The King James version of the verse reads: “And saying, The time is fulfilled, and the kingdom of God is at hand: repent ye, and believe the gospel.”
Kanye explained that various Bible verses informed each of the songs on the album. He also said that the King James version of the Bible is his favorite because “it has the word ‘ye’ in it a lot.”
He may have teased the album cover in New York City
At the New York City listening session, Jesus Is King imagery appeared on the screen without explanation. Kanye never explicitly told the crowd that the image will end up on the cover of the album, but it seems likely it will. You can see it below.

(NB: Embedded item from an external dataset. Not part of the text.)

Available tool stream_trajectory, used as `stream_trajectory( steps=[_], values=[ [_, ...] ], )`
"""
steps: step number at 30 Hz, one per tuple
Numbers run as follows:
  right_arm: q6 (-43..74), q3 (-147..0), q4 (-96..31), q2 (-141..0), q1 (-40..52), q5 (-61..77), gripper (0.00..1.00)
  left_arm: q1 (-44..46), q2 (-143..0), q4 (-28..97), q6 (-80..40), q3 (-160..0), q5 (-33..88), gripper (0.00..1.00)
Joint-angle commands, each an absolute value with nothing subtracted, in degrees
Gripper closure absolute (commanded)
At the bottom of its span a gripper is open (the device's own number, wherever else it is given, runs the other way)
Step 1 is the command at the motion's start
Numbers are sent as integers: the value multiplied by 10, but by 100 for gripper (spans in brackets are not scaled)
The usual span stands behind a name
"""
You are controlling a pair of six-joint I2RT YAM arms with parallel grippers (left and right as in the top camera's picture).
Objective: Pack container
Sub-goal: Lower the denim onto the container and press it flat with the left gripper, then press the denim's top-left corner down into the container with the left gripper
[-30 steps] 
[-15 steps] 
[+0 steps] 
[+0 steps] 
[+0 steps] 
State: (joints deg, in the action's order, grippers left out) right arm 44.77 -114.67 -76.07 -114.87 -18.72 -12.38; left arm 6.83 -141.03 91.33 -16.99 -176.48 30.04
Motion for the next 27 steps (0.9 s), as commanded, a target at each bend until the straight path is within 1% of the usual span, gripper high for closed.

It sounds more like a Kanye West album than a traditional gospel album
One thing is clear after hearing Jesus Is King at listening sessions: This isn’t an album version of what you’ve heard at Sunday Service. The music has touches of choirs and organs, but it doesn’t sound like a traditional gospel album. Instead, sonically, it’s progression of what he’s been doing on projects like Ye, My Beautiful Dark Twisted Fantasy, and The Life of Pablo. Jesus Is King features more singing from Kanye than we’re used to (and significantly less drums), but overall, the production falls in line with what he’s done in the past. The big difference here is the lyrical content. He doesn’t hold back about his Christian perspective, directly giving advice like, “Follow Jesus, listen and obey.” He also addresses skepticism from the Christian community about this new musical direction on a song called “Hold On,” as he sings, “They’ll be the first to judge me, make me feel like nobody love me.”

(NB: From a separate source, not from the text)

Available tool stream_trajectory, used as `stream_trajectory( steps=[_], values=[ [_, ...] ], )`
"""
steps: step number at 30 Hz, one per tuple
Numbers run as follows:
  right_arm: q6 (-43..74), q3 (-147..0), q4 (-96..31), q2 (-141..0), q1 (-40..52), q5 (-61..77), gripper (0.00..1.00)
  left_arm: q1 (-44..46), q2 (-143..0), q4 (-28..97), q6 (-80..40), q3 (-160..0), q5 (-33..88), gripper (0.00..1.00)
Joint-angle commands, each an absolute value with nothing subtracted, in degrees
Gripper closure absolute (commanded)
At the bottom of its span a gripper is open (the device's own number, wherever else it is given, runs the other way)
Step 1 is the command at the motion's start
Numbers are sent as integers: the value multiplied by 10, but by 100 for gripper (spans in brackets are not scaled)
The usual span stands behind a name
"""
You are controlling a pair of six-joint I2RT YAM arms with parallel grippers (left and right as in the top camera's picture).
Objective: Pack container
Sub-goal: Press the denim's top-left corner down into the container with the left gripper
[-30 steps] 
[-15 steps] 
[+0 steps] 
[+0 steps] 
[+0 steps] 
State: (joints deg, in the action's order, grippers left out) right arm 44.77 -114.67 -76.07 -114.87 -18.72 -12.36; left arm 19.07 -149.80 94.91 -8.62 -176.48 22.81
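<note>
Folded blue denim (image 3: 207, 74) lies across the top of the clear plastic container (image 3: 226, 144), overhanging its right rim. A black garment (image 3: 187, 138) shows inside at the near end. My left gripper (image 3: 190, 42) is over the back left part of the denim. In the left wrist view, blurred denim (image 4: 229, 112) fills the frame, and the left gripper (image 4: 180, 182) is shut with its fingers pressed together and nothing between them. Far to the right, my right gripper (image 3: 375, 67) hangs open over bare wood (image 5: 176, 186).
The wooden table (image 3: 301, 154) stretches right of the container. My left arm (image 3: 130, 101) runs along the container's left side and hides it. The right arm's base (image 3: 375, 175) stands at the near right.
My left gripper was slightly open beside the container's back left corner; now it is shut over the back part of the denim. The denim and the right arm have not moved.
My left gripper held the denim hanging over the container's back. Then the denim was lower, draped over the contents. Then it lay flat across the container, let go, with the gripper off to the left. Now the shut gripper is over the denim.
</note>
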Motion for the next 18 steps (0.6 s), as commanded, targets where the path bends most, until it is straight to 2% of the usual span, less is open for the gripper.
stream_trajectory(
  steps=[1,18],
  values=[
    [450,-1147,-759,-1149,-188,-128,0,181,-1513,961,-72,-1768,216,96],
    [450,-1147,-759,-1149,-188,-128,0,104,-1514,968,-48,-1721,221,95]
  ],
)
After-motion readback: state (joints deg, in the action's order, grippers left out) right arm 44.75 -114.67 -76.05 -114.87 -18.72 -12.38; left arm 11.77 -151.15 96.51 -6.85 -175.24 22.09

The album is a made ‘as an expression of the gospel’
Despite it not sounding like a traditional gospel album, Jesus Is King was made as a reflection of Kanye’s newfound faith. At his New York stop for Jesus Is King: A Kanye West Experience, Ye told the audience, “This album has been made as an expression of the gospel—and to share the gospel.” He also said that the Sunday Service concerts that have been happening throughout the year has helped him get closer to God, leading him to fully converting to Christianity. Kanye says the names “Mary” and “Christ” within the opening moments of the first song, which sets the lyrical tone for the rest of the project.
At the Chicago listening session, Kanye announced that he is no longer making secular music, and will only release gospel music from now on.
“Closed On Sunday” is an early crowd favorite
Despite the religious lyrical themes, there are a couple catchy moments on the album that could become minor hits. During listening sessions, “Closed On Sunday” was the clear fan favorite. Making sure the simple hook (“Closed on Sunday, you’re my Chick-Fil-A”) was burned in everyone’s brains before they left the theater in New York City, Kanye even ran the song back and played it a second time.
Pusha-T and No Malice are reunited on the album, alongside Kenny G
At his first Jesus Is King listening session in Detroit’s Fox Theater, Kanye revealed that the Clipse (Pusha-T and No Malice) have verses together on “Use This Gospel,” which also features a Kenny G saxophone solo. Pusha-T was also in attendance at his George Washington University listening session and performed his verses on the song.
Kanye’s Sunday Service choir is responsible for some of the vocals
During the D.C. listening session, Kanye kept repeating, “These aren't samples, by the way. These are vocals from the Sunday Service collective.” He proceeded to have them sing the hooks live as the songs were played for the audience. We already knew that the collective would be involved in the album when the song “Water” was performed at Coachella earlier this year, and later appeared on the early tracklist Kim posted. The same song has been played at each of the listening sessions.